# Aim of the exercise:
Check every line in the records below for the word "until" and report how many have it, nothing more.

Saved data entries
-----

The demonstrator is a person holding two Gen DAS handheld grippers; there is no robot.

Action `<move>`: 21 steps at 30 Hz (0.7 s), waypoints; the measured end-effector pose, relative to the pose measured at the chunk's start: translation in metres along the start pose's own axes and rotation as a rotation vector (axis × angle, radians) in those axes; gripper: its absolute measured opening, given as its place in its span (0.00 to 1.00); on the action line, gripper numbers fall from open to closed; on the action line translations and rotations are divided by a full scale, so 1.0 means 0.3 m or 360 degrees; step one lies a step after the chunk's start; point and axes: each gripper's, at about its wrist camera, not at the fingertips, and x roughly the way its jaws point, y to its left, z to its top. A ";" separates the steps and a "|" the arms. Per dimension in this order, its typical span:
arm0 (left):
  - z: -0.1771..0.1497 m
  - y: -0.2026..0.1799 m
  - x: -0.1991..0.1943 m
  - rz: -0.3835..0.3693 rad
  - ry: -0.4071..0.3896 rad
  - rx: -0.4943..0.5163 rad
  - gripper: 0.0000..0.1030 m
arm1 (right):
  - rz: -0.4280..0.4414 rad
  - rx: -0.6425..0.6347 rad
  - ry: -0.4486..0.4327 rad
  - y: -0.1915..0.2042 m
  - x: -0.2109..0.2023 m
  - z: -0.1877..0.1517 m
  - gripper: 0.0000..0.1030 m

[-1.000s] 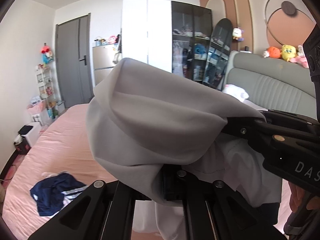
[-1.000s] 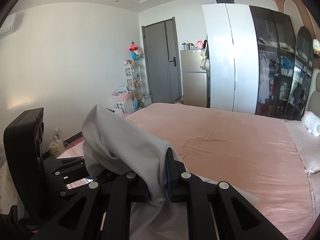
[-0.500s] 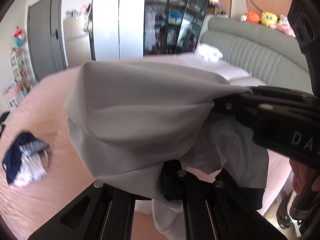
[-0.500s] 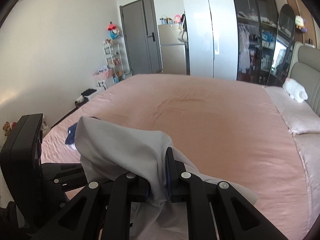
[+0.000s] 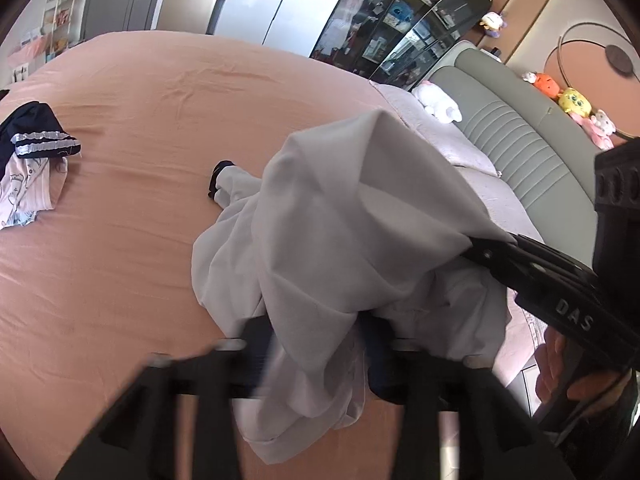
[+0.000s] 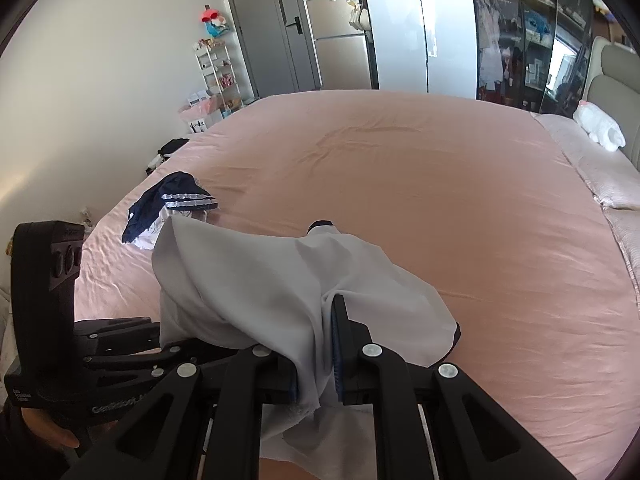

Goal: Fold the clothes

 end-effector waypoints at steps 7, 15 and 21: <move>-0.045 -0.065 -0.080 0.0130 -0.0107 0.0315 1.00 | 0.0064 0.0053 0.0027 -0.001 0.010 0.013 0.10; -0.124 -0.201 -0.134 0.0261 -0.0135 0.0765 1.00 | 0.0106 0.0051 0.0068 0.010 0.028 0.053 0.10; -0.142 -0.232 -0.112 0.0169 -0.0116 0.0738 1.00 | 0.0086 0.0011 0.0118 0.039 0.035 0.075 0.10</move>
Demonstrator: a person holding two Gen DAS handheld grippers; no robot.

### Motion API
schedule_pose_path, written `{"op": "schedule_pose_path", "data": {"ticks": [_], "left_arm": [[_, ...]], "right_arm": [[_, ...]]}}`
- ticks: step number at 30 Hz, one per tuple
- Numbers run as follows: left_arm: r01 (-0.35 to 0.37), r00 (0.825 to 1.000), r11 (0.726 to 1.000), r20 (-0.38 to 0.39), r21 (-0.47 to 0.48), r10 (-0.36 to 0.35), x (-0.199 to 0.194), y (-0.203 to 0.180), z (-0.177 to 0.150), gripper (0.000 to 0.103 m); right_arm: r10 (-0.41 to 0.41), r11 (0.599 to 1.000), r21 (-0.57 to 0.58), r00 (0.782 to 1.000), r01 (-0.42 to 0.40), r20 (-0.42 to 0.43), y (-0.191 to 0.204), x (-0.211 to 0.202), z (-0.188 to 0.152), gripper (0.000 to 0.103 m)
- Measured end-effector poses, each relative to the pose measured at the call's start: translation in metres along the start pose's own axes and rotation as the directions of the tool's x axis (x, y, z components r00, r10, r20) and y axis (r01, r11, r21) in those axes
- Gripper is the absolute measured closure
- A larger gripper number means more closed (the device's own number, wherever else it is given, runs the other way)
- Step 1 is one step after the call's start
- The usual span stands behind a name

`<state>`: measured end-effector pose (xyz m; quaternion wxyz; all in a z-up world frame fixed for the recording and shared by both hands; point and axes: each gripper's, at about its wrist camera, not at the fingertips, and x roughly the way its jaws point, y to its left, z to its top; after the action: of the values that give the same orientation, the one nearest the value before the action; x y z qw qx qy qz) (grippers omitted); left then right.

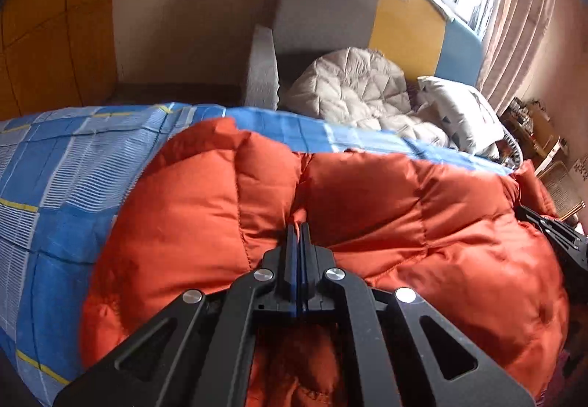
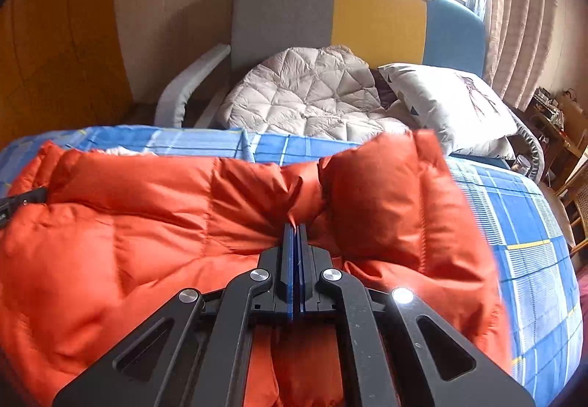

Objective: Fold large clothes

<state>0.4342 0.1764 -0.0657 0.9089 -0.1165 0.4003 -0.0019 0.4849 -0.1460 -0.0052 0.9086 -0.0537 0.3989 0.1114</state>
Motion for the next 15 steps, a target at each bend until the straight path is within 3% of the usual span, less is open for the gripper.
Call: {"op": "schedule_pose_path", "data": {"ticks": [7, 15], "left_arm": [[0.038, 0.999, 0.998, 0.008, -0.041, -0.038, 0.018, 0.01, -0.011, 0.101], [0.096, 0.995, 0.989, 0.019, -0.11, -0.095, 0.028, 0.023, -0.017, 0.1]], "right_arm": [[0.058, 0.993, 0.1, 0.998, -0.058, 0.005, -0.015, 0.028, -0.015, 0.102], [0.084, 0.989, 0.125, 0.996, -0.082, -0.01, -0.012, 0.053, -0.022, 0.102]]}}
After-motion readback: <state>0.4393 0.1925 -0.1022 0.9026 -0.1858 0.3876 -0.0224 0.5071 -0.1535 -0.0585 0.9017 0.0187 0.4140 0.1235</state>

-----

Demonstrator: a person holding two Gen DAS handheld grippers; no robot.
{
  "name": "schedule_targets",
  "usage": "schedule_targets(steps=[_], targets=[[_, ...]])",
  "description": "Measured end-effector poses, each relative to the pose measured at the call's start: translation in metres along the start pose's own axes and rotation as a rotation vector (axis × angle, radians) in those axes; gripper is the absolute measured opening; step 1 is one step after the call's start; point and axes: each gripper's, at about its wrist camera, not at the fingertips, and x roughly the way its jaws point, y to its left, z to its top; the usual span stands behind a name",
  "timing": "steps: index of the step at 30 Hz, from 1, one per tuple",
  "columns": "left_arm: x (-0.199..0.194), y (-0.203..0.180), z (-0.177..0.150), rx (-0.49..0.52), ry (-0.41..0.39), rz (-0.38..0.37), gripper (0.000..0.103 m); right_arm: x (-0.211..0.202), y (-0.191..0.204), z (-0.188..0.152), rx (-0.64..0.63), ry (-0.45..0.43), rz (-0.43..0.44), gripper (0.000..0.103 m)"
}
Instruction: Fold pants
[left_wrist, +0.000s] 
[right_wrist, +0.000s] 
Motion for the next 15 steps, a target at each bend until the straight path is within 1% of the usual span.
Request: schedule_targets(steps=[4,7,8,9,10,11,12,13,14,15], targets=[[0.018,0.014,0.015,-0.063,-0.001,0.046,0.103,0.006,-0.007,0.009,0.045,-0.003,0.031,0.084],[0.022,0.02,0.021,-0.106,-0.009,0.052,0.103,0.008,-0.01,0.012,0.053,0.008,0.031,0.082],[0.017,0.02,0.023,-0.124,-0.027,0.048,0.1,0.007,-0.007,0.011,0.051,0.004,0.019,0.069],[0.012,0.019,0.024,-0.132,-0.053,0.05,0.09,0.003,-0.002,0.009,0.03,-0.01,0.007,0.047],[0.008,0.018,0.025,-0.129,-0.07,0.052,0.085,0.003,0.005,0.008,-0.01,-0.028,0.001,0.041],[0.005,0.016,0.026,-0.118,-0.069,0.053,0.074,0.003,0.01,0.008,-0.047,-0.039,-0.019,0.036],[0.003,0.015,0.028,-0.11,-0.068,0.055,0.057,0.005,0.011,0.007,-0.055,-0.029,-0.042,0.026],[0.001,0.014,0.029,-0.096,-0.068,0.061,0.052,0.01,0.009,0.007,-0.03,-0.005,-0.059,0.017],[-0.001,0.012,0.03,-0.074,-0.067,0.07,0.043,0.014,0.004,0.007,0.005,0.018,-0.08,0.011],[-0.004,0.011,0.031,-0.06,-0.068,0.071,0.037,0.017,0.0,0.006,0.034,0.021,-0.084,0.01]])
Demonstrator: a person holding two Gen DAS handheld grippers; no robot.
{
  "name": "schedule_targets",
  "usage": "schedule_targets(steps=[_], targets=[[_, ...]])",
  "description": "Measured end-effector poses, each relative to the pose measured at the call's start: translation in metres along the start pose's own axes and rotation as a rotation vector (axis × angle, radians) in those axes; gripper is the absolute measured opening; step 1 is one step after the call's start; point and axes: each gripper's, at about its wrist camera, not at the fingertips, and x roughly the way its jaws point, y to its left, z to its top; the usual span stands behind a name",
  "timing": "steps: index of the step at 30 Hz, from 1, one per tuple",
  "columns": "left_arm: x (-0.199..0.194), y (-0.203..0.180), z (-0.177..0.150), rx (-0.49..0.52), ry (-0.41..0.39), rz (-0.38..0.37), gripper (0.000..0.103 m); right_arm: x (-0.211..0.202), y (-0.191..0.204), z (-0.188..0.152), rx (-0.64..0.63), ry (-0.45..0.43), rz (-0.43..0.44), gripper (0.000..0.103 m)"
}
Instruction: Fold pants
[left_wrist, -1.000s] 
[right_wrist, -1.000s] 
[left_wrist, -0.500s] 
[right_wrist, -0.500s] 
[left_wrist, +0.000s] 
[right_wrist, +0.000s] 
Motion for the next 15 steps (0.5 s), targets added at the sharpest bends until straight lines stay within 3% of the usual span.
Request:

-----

# Result for this task:
3